Nickel-liposomes can also be used to study disease associated mutations in vitro. An activating mutation in EGFR, L858R, has been found in lung cancer patients who are never-smokers, and this mutation is associated with a markedly enhanced response to EGFR-targeted tyrosine kinase inhibitor drugs (44,–46). Assaying this mutation using nickel-liposomes demonstrated that EGFR L858R kinase domain has an ~20-fold increase in catalytic efficiency (kcat/Km) as compared with WT EGFR kinase (18). In addition, using the dimeric and activated form of tyrosine kinases in small molecule inhibitor screens opens up many important pharmacological and pharmaceutical possibilities. The affinity and detailed structure-activity relationship of inhibitors for the dimeric state of the kinases could be directly probed. Screens for inhibitors of kinase dimerization can also be constructed. Of course, adequate controls to evaluate for effects of lipophilic, small molecules partitioning into liposomes would need to be included.

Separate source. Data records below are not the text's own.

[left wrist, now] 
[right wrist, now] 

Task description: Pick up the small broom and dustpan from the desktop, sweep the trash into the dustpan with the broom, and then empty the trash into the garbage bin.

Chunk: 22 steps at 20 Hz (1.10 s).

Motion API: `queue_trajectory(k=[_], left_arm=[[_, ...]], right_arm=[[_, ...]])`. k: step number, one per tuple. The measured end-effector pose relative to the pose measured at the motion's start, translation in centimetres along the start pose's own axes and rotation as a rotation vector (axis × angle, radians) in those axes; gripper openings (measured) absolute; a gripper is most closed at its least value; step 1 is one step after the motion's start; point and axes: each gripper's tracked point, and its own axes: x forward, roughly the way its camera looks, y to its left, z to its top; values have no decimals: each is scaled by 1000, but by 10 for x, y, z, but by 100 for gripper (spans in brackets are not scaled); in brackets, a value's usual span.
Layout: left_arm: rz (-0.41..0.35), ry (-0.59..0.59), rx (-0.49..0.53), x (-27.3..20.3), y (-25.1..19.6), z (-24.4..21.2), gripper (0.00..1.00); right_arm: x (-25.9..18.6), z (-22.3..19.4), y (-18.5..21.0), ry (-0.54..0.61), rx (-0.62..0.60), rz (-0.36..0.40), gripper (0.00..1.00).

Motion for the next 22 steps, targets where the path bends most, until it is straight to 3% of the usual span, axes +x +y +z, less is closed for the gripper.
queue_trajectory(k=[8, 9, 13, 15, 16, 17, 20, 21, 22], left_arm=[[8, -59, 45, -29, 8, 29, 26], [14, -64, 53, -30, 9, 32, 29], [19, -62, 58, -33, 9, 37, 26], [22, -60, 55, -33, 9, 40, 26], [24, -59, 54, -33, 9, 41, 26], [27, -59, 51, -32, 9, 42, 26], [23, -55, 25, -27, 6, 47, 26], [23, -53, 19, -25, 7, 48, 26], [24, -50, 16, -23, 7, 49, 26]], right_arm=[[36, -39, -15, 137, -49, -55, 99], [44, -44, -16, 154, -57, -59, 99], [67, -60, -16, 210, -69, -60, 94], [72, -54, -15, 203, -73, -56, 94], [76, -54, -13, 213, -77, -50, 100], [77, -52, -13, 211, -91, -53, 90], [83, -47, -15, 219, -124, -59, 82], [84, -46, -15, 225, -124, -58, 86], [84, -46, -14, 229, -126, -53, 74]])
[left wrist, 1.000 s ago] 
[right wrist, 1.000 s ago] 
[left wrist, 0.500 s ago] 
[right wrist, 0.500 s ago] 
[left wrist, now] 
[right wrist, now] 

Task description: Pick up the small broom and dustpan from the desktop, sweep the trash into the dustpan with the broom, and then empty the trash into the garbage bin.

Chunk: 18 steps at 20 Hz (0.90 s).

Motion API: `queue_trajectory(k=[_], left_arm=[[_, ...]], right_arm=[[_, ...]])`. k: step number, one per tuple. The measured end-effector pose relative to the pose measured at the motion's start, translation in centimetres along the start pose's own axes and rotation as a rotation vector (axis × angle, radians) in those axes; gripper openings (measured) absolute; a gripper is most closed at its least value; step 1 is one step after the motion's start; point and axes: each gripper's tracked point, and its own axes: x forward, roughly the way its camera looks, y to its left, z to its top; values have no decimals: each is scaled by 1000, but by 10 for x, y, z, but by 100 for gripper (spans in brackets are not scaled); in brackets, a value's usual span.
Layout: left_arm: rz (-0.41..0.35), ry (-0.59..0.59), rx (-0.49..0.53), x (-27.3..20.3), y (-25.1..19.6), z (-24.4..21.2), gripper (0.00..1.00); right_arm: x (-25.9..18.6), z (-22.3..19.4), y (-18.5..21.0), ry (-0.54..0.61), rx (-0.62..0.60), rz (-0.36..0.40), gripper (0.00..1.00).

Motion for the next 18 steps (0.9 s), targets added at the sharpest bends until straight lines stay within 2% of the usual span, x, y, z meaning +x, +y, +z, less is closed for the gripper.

In conclusion, this nickel-chelating lipid-liposome system is potentially applicable to the study of many membrane-associated proteins and protein domains. We demonstrate that Her4 and Her2/neu kinase domains dimerize and become activated upon binding to the nickel-liposomes. This system is used to induce the formation of ErbB kinase domain heterodimers in vitro. The Her3 kinase domain is found to readily activate Her2/neu but to be a poor activator of Her4, which differs from the prediction made by the asymmetric dimer model, and we observed that mutating Her3 residues 952–954 to the corresponding sequence in Her4 increased the ability of Her3 to activate Her4. This ability to study ErbB heterodimerization in vitro is a unique feature of the nickel-liposome system and offers significant future potential for analyzing the function of the entire intracellular half of the EGFR-ErbB family of receptor-tyrosine kinases.
We thank Linda Pike, Daniel J. Leahy, Philip A. Cole, and Aruna Sathyamurthy for critical reading of the manuscript.
A crystal structure of the Her3 kinase domain has been recently published (Jura, N., Shan, Y., Cao, X., Shaw, D. E., and Kuriyan, J. (2009) Proc. Natl. Acad. Sci. U.S.A. 106, 21608–21613). Review of this crystal structure (Protein Data Bank code 3KEX) shows that Her3 residues Asp-951, Asn-953, and Ile-954 are surface-exposed.